# Gun Shot Wound--HELP!!!



## PaulaW (Nov 20, 2008)

Pt with gun shot wound seen in office from different state.
Pt has gun shot wound to abdomen, also subphrenic abscess from a lap appy in Florida.
My question is what modifier could be used for the abscess in post operative period by different physician?

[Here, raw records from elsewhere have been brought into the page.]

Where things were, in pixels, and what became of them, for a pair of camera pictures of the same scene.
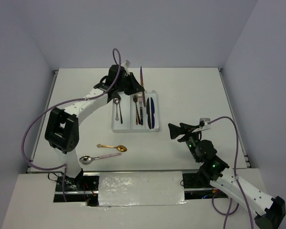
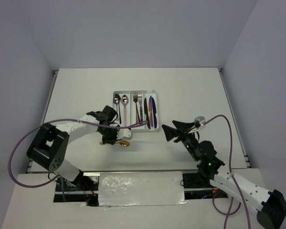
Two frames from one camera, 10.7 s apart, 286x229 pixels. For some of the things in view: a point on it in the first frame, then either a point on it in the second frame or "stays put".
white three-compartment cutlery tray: x=138 y=112 stays put
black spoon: x=119 y=98 stays put
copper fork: x=135 y=98 stays put
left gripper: x=135 y=88 -> x=112 y=140
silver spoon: x=116 y=101 stays put
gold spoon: x=120 y=148 -> x=124 y=143
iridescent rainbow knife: x=142 y=85 -> x=150 y=110
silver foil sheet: x=133 y=189 stays put
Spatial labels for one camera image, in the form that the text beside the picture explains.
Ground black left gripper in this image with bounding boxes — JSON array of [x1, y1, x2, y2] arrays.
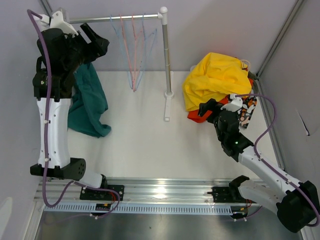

Thank you in advance for your help
Paula


----------



## reichtina320 (Nov 20, 2008)

Couldn't you use mod 55 for post operative management?

Thanks


----------



## cmartin (Nov 20, 2008)

I think postop management only works if the original doc filed as surgery only.  I don't think you need a modifier when the patient's in the postop period for surgery by someone outside of your own group.
C.Martin CPC-GENSG


----------



## aguelfi (Nov 21, 2008)

You don't need one.


----------



## FTessaBartels (Nov 21, 2008)

*Can you clarify scenario*



PaulaD said:


> Pt with gun shot wound seen in office from different state.
> Pt has gun shot wound to abdomen, also subphrenic abscess from a lap appy in Florida.
> My question is what modifier could be used for the abscess in post operative period by different physician?
> 
> ...



Paula,
Can you clarify this scenario ...
Is the patient presenting to your office with a gunshot wound?
Is the patient coming to you with the abscess?
Was the patient treated out of state for the gunshot wound and now has come to you for just the abscess?

Or ... was patient treated for lap appy out of state; now is in your state and presents with a gun shot wound, and incidentally you discover that there is an abscess from the lap appy?

And, what codes are you using? Is this a surgery, or an E/M?

F Tessa Bartels, CPC, CPC-E/M


----------